Ricciardo a creusé l'écart en 3,6 secondes, après 23 tours, donnant l'avantage à Hamilton qui est resté inattendu. Cela signifiait que le champion en titre était le seul pilote dans le top 12 sur pneus mouillés lorsque le soleil avait percé.

Avant de passer aux slicks, Hamilton a résisté aux attaques de Ricciardo alors que le circuit était à sec et il a prolongé son avance sur Rosberg en troisième position.

Hamilton a finalement pris ses marques après 31 tours pour une série d’ultra-softs, suivis de Rosberg et Vettel, l’homme de Ferrari qui progressait en émergeant le premier.

Ricciardo est resté sur place pendant un tour avant de faire de même avec son équipage en quête de pneus «super tendres». Alors qu'il rejoignait, Hamilton a pris la tête.

L’Australien était plus confiant que Hamilton avec ses pneus slick, à ce stade, avant une autre période de VSC, lorsque, après que Magnussen eut frappé la barrière à Mirabeau, Max Verstappen s’est écrasé lourdement à Massenet.

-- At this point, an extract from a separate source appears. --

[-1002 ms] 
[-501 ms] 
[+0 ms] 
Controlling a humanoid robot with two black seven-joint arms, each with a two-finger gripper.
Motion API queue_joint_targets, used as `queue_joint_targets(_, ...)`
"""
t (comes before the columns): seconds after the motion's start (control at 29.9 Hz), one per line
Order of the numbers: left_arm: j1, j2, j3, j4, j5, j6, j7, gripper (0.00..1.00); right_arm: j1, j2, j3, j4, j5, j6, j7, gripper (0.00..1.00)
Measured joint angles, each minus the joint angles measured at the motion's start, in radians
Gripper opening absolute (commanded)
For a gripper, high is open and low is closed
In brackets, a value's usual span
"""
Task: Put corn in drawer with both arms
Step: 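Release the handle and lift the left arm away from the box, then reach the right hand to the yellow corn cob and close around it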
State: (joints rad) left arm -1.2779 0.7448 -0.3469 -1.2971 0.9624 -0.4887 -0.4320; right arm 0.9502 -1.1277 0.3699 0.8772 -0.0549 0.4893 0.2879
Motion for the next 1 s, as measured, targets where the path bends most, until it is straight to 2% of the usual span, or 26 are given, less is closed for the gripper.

À la reprise, Ricciardo a attaqué et n'a pas réussi à passer Hamilton, qui a "fermé la porte" à Tabac. Ses gestes – et quelques jurons – ont confirmé sa frustration et sa colère.

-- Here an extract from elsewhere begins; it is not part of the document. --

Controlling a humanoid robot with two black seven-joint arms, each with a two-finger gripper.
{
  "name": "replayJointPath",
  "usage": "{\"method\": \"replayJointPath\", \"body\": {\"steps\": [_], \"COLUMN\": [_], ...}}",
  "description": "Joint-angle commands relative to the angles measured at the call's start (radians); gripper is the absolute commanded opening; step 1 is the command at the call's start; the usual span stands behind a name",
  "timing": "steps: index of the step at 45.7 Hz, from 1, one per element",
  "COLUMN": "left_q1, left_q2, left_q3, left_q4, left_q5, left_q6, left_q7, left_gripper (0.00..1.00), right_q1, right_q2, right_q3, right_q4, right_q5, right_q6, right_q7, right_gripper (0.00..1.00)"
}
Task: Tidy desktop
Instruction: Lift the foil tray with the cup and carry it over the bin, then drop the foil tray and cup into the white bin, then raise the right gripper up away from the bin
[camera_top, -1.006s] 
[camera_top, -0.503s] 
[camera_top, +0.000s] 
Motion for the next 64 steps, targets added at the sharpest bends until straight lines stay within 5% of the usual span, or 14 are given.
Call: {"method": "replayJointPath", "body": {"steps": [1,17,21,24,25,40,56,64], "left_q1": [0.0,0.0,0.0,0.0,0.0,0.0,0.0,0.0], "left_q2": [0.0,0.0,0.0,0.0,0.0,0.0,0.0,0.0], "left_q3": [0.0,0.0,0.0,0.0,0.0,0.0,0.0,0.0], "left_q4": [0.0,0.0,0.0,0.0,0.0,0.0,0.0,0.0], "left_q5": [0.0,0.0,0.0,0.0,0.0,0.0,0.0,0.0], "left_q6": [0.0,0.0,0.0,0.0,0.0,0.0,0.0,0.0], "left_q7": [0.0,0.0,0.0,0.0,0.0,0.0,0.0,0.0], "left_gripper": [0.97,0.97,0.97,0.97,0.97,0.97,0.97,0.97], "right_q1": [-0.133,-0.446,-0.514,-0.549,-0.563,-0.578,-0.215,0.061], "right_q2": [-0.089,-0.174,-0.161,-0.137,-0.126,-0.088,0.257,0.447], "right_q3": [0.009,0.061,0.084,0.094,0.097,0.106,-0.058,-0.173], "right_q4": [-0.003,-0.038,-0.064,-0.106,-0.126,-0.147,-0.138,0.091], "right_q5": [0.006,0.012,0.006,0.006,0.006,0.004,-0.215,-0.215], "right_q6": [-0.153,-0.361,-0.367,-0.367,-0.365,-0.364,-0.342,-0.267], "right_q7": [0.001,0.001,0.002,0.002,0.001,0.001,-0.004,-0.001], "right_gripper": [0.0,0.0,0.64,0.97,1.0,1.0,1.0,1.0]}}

Une enquête des commissaires sportifs a abouti à «aucune action supplémentaire» puisque la paire a décidé de prendre les devants avant une autre pause du VSC lorsque les Saubers chahuteurs, ignorant les ordres de l'équipe, se sont affrontés à Rascasse.

N'ayant mené qu'un tour cette année, avant la course à Monaco, Hamilton a su démontrer sa maîtrise à l'avant, en défendant sa position avec aplomb devant la frustration de Ricciardo.